◆ **WHAT TO WORK ON**
The output is the lines below from the one with "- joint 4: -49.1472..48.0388" through the one with "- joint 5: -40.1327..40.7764", both included, printed exactly and with no other line.

◆ **DATA EXCERPT**
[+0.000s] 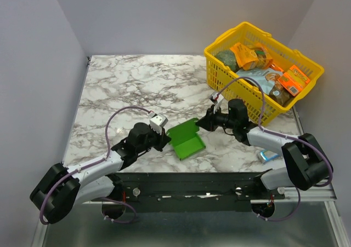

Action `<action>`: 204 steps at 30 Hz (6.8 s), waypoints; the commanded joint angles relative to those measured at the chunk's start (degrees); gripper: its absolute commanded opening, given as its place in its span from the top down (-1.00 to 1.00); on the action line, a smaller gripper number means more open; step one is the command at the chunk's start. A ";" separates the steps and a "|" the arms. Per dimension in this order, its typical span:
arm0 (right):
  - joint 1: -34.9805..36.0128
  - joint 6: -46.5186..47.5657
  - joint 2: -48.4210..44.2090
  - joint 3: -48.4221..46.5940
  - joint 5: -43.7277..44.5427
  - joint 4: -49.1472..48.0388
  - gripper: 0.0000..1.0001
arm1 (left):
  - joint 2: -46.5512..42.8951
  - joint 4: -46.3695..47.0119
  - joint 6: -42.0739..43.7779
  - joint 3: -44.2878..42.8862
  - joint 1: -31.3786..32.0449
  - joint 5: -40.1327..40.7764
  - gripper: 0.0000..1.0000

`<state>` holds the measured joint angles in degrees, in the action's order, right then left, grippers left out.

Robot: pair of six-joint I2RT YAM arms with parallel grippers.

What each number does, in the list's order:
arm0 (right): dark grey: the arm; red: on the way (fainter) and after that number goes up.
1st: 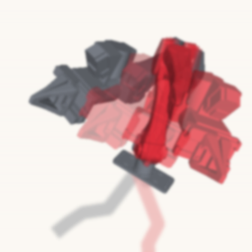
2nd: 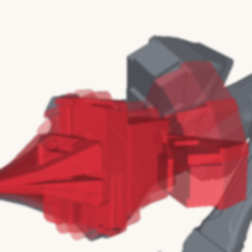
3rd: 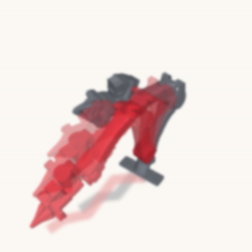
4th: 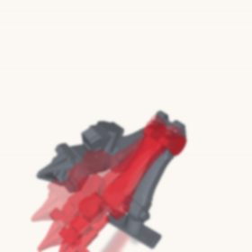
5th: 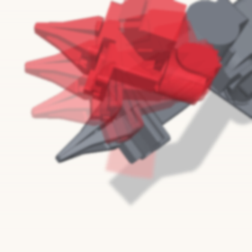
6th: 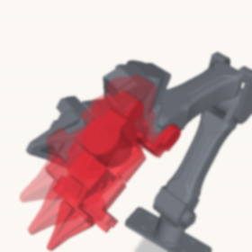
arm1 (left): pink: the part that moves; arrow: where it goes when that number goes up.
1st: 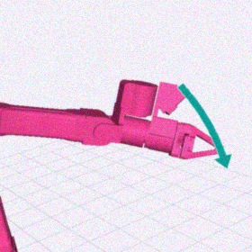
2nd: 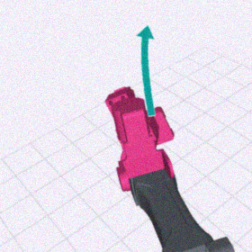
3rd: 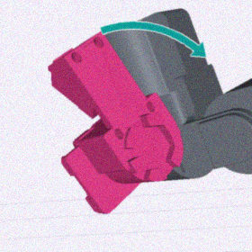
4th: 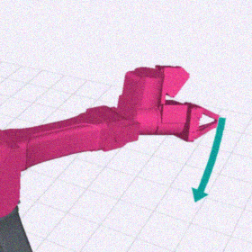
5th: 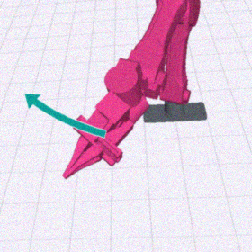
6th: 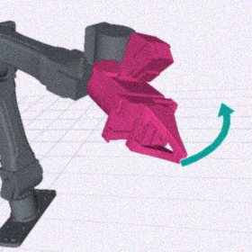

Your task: Fold the paper box

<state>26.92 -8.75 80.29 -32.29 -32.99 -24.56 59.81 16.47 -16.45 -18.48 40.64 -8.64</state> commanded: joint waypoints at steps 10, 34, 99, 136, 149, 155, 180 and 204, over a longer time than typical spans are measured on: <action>-0.02 -1.88 -2.86 1.70 -7.86 -1.11 0.92 | -6.55 0.32 -0.25 1.26 0.40 -4.20 1.00; 13.24 -9.26 -15.52 12.34 25.32 -10.59 0.99 | 8.74 0.14 1.68 -11.23 2.15 6.97 1.00; 26.34 -13.66 -1.98 7.51 57.08 -20.36 0.99 | 29.39 27.12 -3.58 -12.99 16.31 38.61 1.00; 26.61 -29.21 -5.06 2.85 54.09 12.60 0.99 | 38.89 28.88 -3.33 -5.52 25.09 46.78 1.00; 27.58 -29.65 -31.31 10.31 50.84 24.38 0.00 | 42.93 29.41 5.02 -6.13 29.84 60.93 1.00; 27.75 -28.34 -46.71 10.50 53.02 32.29 0.03 | 45.39 30.29 7.57 -7.53 32.83 64.80 1.00; 24.50 -32.11 -2.78 -4.09 44.95 22.10 0.35 | 40.75 28.55 11.70 -7.53 35.47 58.39 -0.29; 23.71 -35.98 -2.86 -1.02 50.39 22.27 0.39 | 18.08 4.28 -0.69 -4.20 35.30 39.24 -0.97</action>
<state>50.81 -43.66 79.00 -34.48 14.39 -2.07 82.87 25.02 -12.34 -25.19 75.79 34.54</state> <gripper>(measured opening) 0.306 0.987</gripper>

◆ **SOLUTION TO THE EXERCISE**
  - joint 4: -49.1472..48.0388
  - gripper: 0.0000..1.0001
arm1 (left):
  - joint 2: -46.5512..42.8951
  - joint 4: -46.3695..47.0119
  - joint 6: -42.0739..43.7779
  - joint 3: -44.2878..42.8862
  - joint 1: -31.3786..32.0449
  - joint 5: -40.1327..40.7764

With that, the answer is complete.